# Hi from Ontario Canada!!



## Vidaloco (Sep 14, 2007)

Welcome to the forum


----------



## kiwigirl (Sep 30, 2009)

Hi Ilovesonya. My name is Steph and I am in New Zealand. I have one horse also, her name is Phoenix and she is a draft breed cross.

Your little horse looks like a real little cutie pie! So if you are looking to get a TB for showing, does that mean that Sonya is your pleasure riding horse or do you think you may try showing with her also?

I am a pleasure rider myself, although once Phoenix gets to about six (she is 4 at the mo) I may consider our options based on what she shows an aptitude for. She is very well put together and might make a great hunter I suspect. Anyway welcome to the forum I look forward to "seeing" you around and about.:wink:


----------



## ilovesonya (Oct 12, 2009)

I was thinking about showing her next year, but she may be pregnant.. 

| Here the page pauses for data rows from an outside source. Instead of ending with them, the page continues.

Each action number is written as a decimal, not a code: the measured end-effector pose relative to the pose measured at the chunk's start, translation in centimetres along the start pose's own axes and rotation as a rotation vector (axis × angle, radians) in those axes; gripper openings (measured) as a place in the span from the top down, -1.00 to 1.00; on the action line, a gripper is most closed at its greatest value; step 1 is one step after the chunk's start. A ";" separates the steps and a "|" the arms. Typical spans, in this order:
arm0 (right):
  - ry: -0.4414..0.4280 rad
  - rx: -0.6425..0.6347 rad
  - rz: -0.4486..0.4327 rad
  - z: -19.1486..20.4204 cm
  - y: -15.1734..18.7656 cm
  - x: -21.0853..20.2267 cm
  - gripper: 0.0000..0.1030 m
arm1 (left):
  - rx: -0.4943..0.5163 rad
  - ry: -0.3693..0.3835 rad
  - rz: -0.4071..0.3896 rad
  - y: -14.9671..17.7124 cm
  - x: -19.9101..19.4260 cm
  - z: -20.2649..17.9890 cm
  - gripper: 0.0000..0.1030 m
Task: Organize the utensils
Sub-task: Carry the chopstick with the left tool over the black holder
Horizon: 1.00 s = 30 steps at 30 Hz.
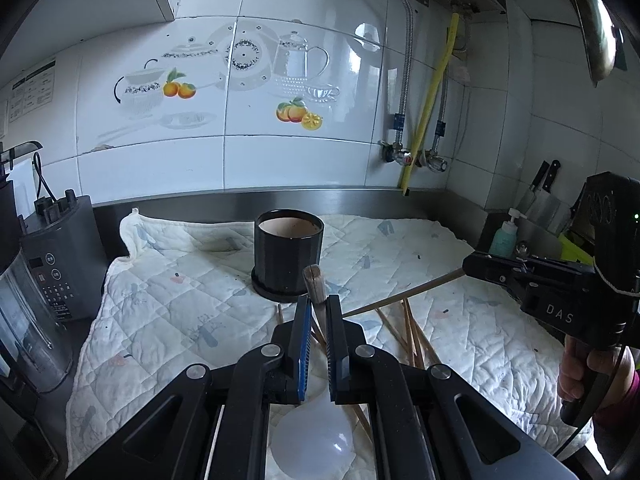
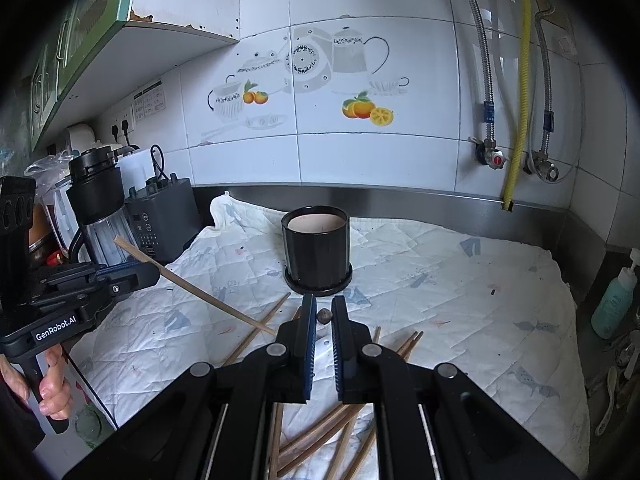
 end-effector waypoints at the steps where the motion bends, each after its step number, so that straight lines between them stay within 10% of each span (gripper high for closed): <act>1: -0.002 -0.002 0.000 0.0 -0.2 0.0 0.81 | -0.002 -0.002 -0.003 -0.2 0.0 0.1 0.87; 30: -0.030 -0.087 0.009 -0.1 -5.8 1.6 0.81 | 0.003 -0.051 -0.104 -7.6 0.4 1.9 0.88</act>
Point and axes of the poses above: each gripper's, at about its wrist camera, not at the fingertips, and x roughly the way its jaws point, z to its left, y to its underside, the point moved 8 cm from there along x, roughly the way its jaws point, and after that the axes turned 14 degrees about -y, right-handed, at the moved point
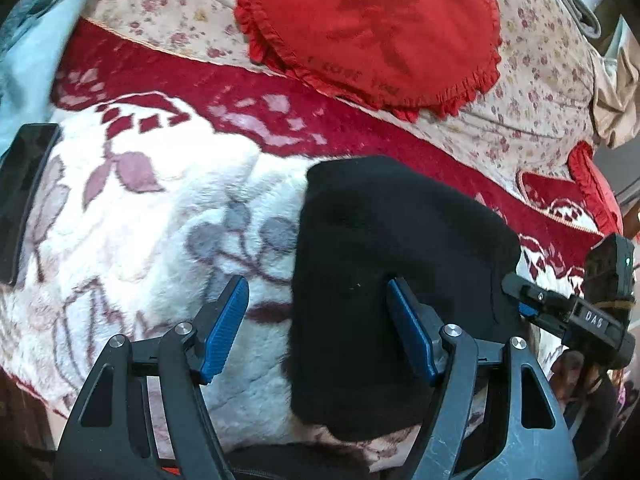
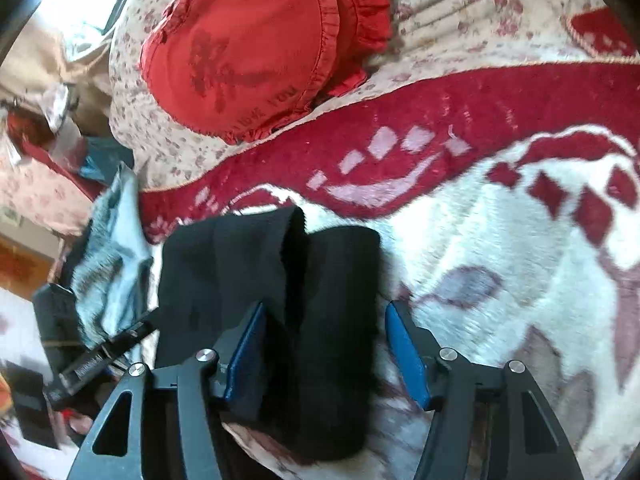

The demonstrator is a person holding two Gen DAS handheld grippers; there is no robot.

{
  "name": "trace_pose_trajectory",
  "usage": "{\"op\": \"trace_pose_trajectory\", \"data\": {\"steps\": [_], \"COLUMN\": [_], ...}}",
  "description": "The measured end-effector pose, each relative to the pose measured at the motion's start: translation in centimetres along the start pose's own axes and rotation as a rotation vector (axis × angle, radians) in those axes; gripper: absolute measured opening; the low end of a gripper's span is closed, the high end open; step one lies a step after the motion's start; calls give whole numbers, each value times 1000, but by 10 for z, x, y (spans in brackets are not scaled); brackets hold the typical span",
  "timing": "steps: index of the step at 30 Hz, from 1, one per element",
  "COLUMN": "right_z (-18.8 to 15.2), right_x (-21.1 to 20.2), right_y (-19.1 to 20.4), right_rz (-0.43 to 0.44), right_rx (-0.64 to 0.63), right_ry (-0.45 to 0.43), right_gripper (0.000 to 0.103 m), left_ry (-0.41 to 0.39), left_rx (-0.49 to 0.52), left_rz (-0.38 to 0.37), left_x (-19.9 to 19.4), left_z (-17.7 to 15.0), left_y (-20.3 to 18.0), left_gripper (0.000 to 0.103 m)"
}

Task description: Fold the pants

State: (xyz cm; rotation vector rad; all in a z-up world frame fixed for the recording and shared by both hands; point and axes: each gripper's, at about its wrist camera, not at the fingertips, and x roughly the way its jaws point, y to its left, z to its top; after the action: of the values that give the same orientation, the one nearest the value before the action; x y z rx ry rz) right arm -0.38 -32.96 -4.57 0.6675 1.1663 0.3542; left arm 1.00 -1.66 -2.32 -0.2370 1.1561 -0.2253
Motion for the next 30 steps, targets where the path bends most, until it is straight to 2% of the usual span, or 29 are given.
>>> {"op": "trace_pose_trajectory", "data": {"steps": [2, 4, 5, 6, 8, 11, 16, 17, 19, 20, 22, 24, 27, 30], "right_z": [0, -2, -3, -3, -2, 4, 27, 34, 46, 54, 62, 64, 59, 55], "right_x": [3, 2, 1, -2, -8, -18, -30, -31, -30, -22, -11, -2, -14, -35], "right_y": [4, 12, 16, 19, 24, 28, 37, 39, 39, 38, 30, 16, 4, 11], "right_rz": [-11, -38, -44, -47, -55, -35, -28, -25, -14, -19, -111, -204, -190, -189], "right_rx": [-12, -58, -77, -93, -122, -138, -167, -170, -176, -173, -175, -141, -96, -107], "right_ry": [-4, -14, -23, -35, -59, -92, -150, -168, -181, -175, -174, -142, -160, -213], "right_gripper": [60, 55, 48, 42, 34, 29, 28, 28, 28, 28, 27, 27, 27, 28], "left_ry": [9, 17, 21, 25, 4, -30, -101, -114, -118, -110, -78, -66, -89, -90], "left_rx": [-14, -21, -24, -27, -1, 28, 64, 83, 116, 135, 134, 120, 124, 134], "left_rz": [-24, -51, -72, -88, -70, -72, -97, -109, -122, -95, -59, -57, -31, 11], "left_x": [6, 8, 7, 4, -3, -13, -25, -24, -17, -8, 7, 14, 10, 7], "left_z": [0, 0, 0, 1, 3, 12, 41, 47, 54, 58, 60, 55, 48, 43], "left_y": [0, 1, 1, 0, -7, -14, -27, -31, -41, -46, -48, -45, -41, -42], "left_gripper": [72, 66, 52, 50, 46, 37, 37, 33, 31, 31, 31, 31, 31, 32]}}
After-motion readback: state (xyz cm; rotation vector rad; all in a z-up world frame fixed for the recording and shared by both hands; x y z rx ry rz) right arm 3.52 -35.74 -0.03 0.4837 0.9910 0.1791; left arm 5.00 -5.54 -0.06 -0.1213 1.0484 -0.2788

See, the owners of the farm i board her at had a Hackney/Clyde colt 2 years ago, and he has been in the pasture with Sonya for 5 months, and they thought he was too young to breed, and didn't know what to do, but apparently he does, because he has bred with all of the mares in with him (a 5 yr old TB, a 2yr old paint, and Sonya). The TB is for sure prego, as she is making milk, the 2 yr old isn't, but she was bred to the arab stud at the farm, and Sonya hasn't came back into season since June...

I was going to show her English, and do the mounted games(barrels, poles, steady hands, keyhole, and flag race), but i dont think i will be able to next year unless i bring the foal to the shows...


----------



## kiwigirl (Sep 30, 2009)

What a happy boy horse he must have been! Wow it will be an interesting x though don't you think? Hackney/clyde, QH cross. It could have some great jumping potntial, it will be solid with plenty of bone. On the other hand it is a ****** to have your girl out of commission. On the positive side having a foal is a great way to mature young horses and tends to get any scattiness out of their system. Not that I am saying your mare is scatty LOL, just trying to make you feel better!


----------



## my2geldings (Feb 18, 2008)

*Welcome*

Welcome fellow canuck! You have an adorable horse. I'm in Alberta. Looking forwards to reading your posts.


----------



## ilovesonya (Oct 12, 2009)

Definatley a Jumper!! The dad has jumped of a 4 ft stall standing, and out of a 4.5 ft fence.
Grandsire is jumping 3 ft and just started jumping last month!

This is the grandsire. ANd the fence that Nebeal(sonya's boyfriend) jumped out of.


----------



## buckaroo2010 (Nov 7, 2007)

Welcome to the HF


----------